On Friday, August 29, 2003, at 12:11 PM, Peter Dalgaard BSA wrote:

Simon Urbanek <[EMAIL PROTECTED]> writes:

I think that something along the lines of a "light" REventLoop (i.e.
[...]
tricks. So, are there plans to replace the current REPL soon?
(preferably in 1.8 ;)). If not, what are the reasons?

The main reason is that we can't seem to get it right... It would be a very welcome thing to have in R-2.0 (Planned: Apr.2004) in some form or another. Or 1.8 if you can just send us the perfect solution by next week, for all platforms, please ;) ;)
Hmm.. I got an AIX, Sun 5.8, FreeBSD x86, Linux x86, Windows and Darwin here to test on - does that count as "all platforms" ? ;)

[I'm not quite sure what you're pointing to with the "quite recent
code" remark. Could you be more specific?]
The most recent thing I had in mind was the #ifdefs added for Aqua, but in general both the comments concerning REPL and Duncan's REventLoop pages state summer 2002 as the last update, so I wondered where the development is heading.

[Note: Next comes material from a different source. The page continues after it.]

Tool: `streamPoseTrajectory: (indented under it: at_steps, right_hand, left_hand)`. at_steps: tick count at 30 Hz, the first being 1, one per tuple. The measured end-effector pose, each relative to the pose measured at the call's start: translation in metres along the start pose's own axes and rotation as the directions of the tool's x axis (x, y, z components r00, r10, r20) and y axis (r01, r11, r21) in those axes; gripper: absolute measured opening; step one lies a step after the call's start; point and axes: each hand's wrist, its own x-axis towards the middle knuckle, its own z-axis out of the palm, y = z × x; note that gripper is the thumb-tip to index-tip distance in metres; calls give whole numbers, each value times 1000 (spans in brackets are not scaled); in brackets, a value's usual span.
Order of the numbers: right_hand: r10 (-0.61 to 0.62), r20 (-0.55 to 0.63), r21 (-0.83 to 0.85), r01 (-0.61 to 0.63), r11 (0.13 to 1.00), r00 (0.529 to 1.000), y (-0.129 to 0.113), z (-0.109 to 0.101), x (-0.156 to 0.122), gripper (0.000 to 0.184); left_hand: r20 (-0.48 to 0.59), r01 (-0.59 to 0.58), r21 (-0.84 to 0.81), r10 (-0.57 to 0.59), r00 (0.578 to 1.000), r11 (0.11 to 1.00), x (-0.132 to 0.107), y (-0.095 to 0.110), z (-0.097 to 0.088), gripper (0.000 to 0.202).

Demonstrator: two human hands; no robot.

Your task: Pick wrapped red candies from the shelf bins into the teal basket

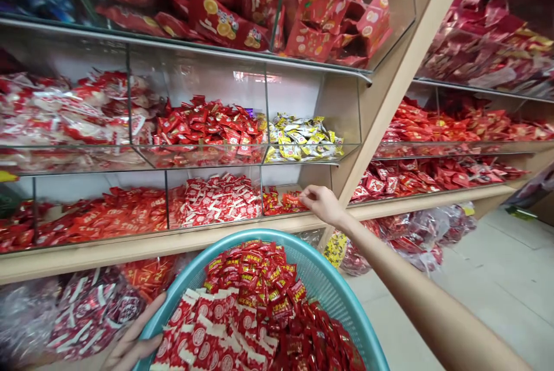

One particular issue that has come up again recently is that people
want to run REPL loops on connections (e.g. sockets). With the current
implementation, we can't handle incomplete input, and the only easy
fix would be to buffer up and reparse from start of expression at
every end of line, as we currently do on std. input.
I noticed that, but is there anything wrong with it? The re-parsing is basically necessary for user GUIs only - and I don't think the parsing time is an issue there. If commands are sent via socket/file/application/whatever where parsing time matters then the other side usually knows what the complete block is (if it does not .. well, then it's very likely an user GUI again ...).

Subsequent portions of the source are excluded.